Getting the subject back, Aaron asked, “But what about Saria?”
Sighing, David told him, “It’s like I told you – we’ve talked. We don’t want to lose each other by not doing it with each other, but we don’t want to lose each other because we did it. She wants it to be lovemaking just as much as sex, and we both want to marry each other when we get older. Both of us think that the other is the most attractive person they’ve ever met, and we want to have sex with each other. But, we’re eleven. While she can get birth control pills from NHS without Dad and Mom finding out, and Dad and Mom don’t rat-fuck our stuff, she could get on them, and only use them when I’m home from Hogwarts for breaks. But sex is a commitment that seriously messes with even grown-up’s heads. We’re both at least as smart as high schoolers, but we also know that we’re only as smart as high-schoolers, and they fuck it up all the time, too. If we didn’t give a fuck, we’d fuck, and we’d both enjoy it. But since we both care, and are trying for a happy lifetime together, we can’t figure out what to do – especially with this fucking war in the background. I could die in a magic firefight. Or, she could get caught outside of the wards at the wrong time with no magic to defend herself with…”
“Or, she could get nailed by a fifty pound blue turd from one of Michael’s pet airplanes that’s constantly screaming overhead. Or, the two of you could quit over-thinking things and be happy, whether you fuck or suck or not. The both of you have been walking on egg shells ever since Dad told us our magical indices, and it’s weirding me out. Please. Stop.”
“Are you done yet, Aaron?” David groaned.
The precocious eight year old thought a moment before replying, “Razz you to stay away from my bed, check. Embarrass the hell out of you about jacking off, check. Finding out whether Saria actually has anything to worry about with Tim and you without chaperones, check. Getting Saria and you to pull your heads out of your asses before I have to shove my head up there with you, half-check, and I’m not talking to her. I learned my lesson when I deliberately barged in on ‘Manžel and Manželka’ making out and barely got saved from Delilah chucking my ass out the second story window. I still owe Pixie for that. Get you to act like my eleven year old ‘almost Dad’ instead of an actual grown-up magical combat veteran for a while, check. Mess with you for half an hour straight so I don’t freak Mom out by looking like I just got back from watching a chainsaw squad execution, check. I guess that does it. You?”

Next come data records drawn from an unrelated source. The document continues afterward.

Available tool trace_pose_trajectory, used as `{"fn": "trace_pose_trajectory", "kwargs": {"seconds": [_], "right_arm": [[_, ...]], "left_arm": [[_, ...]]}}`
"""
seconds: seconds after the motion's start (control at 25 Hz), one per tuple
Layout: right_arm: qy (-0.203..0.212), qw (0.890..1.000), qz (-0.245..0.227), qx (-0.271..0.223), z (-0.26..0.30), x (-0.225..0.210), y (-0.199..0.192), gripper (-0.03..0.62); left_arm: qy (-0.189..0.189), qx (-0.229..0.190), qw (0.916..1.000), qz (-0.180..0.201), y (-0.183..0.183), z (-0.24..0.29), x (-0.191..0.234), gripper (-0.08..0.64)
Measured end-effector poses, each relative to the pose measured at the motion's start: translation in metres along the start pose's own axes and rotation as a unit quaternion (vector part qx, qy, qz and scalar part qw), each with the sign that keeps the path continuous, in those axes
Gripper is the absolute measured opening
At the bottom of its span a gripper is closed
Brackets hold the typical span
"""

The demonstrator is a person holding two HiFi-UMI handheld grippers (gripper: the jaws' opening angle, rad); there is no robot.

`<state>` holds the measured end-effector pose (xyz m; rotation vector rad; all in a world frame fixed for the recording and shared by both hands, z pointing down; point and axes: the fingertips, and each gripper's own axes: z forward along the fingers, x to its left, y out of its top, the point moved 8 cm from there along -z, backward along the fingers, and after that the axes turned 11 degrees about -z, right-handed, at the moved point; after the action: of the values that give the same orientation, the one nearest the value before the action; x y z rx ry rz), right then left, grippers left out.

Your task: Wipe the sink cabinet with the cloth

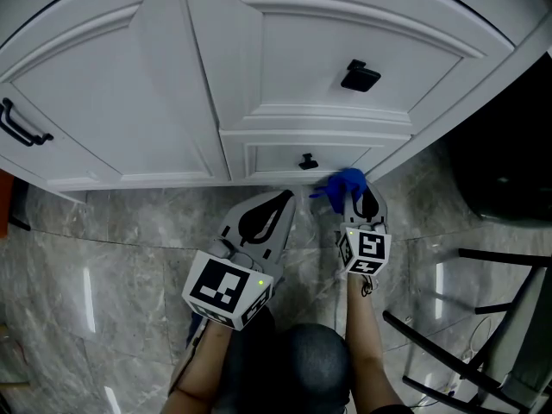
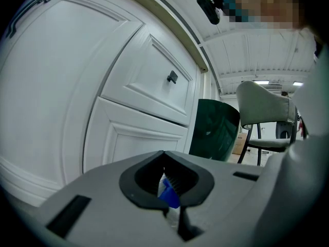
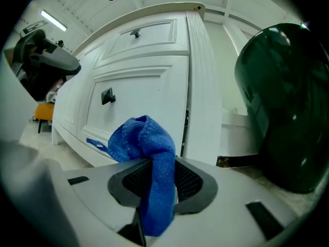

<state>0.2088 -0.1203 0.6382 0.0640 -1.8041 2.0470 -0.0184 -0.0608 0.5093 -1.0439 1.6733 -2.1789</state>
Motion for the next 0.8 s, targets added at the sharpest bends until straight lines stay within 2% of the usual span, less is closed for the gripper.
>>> {"fn": "trace_pose_trajectory", "kwargs": {"seconds": [0.32,0.6,0.68,0.8], "right_arm": [[-0.019,1.000,0.013,0.009,-0.001,-0.007,-0.003,0.115],[-0.017,0.999,0.025,0.014,-0.002,-0.006,-0.002,0.115],[-0.011,0.999,0.036,0.012,-0.006,-0.005,0.002,0.115],[0.010,0.999,0.043,0.003,-0.020,0.003,0.016,0.115]], "left_arm": [[-0.003,0.000,1.0000,0.002,0.001,-0.001,-0.002,0.005],[-0.005,-0.004,0.9999,0.009,0.003,0.000,-0.005,0.005],[-0.001,-0.014,0.9996,0.023,0.005,0.000,-0.007,0.005],[0.007,-0.031,0.9969,0.072,0.009,0.002,-0.010,0.005]]}}
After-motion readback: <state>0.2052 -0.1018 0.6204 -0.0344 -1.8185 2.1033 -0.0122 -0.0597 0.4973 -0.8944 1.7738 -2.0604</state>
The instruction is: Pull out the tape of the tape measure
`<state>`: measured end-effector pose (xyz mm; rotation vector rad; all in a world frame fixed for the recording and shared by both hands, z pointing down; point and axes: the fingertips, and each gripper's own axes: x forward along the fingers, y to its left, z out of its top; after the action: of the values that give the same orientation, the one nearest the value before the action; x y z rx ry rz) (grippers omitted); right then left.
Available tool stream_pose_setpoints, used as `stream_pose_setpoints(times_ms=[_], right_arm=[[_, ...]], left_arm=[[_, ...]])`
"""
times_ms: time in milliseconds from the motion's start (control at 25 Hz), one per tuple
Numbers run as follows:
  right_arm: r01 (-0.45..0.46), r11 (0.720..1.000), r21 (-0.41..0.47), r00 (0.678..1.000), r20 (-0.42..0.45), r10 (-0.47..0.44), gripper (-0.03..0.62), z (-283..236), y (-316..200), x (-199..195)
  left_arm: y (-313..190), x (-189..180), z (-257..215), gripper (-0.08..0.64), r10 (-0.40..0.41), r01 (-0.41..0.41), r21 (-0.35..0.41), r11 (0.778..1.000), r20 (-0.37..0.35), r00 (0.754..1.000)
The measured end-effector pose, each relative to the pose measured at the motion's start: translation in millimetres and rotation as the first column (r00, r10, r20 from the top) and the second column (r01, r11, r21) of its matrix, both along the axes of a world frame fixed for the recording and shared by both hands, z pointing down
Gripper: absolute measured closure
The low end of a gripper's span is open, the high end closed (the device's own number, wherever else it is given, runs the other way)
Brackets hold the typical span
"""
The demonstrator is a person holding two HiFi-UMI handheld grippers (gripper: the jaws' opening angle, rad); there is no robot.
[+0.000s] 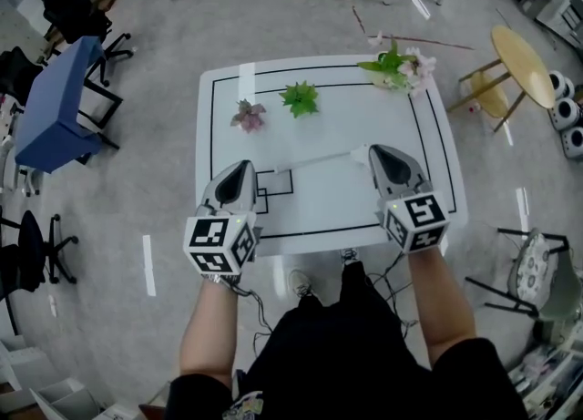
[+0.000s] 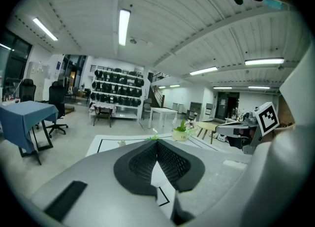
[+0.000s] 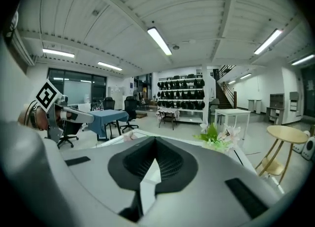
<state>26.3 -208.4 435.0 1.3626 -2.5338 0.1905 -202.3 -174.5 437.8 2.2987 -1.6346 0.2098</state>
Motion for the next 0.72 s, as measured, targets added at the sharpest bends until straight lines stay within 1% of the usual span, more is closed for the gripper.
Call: stream_pose_setpoints(times_ms=[80,200,400,520,720], right_arm=[[0.006,1.0,0.03,1.0,0.011,-0.006,0.595,-20,9,-5],[0.013,0.997,0.078,1.0,-0.004,-0.013,0.595,-42,22,-10],[0.012,0.989,0.149,0.999,0.036,-0.017,0.595,-80,47,-18],[0.013,0.982,0.188,0.999,0.039,-0.021,0.595,-105,64,-21],[0.028,0.974,0.225,0.999,0.036,-0.037,0.595,-133,90,-24]], left_arm=[[9,-2,-20,0.555,0.008,-0.008,0.042,0.999,0.0,1.0],[22,-6,-46,0.555,0.013,-0.014,0.103,0.995,0.001,1.0],[48,-17,-80,0.557,0.012,-0.015,0.175,0.984,0.015,1.0],[64,-21,-96,0.557,0.018,-0.021,0.203,0.979,0.016,1.0],[90,-18,-112,0.557,0.028,-0.028,0.219,0.975,0.004,1.0]])
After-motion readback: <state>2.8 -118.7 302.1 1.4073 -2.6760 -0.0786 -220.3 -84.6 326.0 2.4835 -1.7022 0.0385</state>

“It’s times like this, Aaron, that I almost wish I could trade you to Bill for Charlie. He’s a great guy, and if you give him Hagrid’s brother wand and some magical animals and put him in the back garden, he can entertain himself for days. You are all of my worst qualities packaged in a newer and even more nefarious way, and you know exactly which buttons to push, and when.”
“And you wouldn’t have it any other way, David.”
“‘Course not!”
After laughing almost uncontrollably for a minute, the two boys finally entered their house. They were both wearing their Auror holsters and wands, as they would continue to do for the rest of their lives.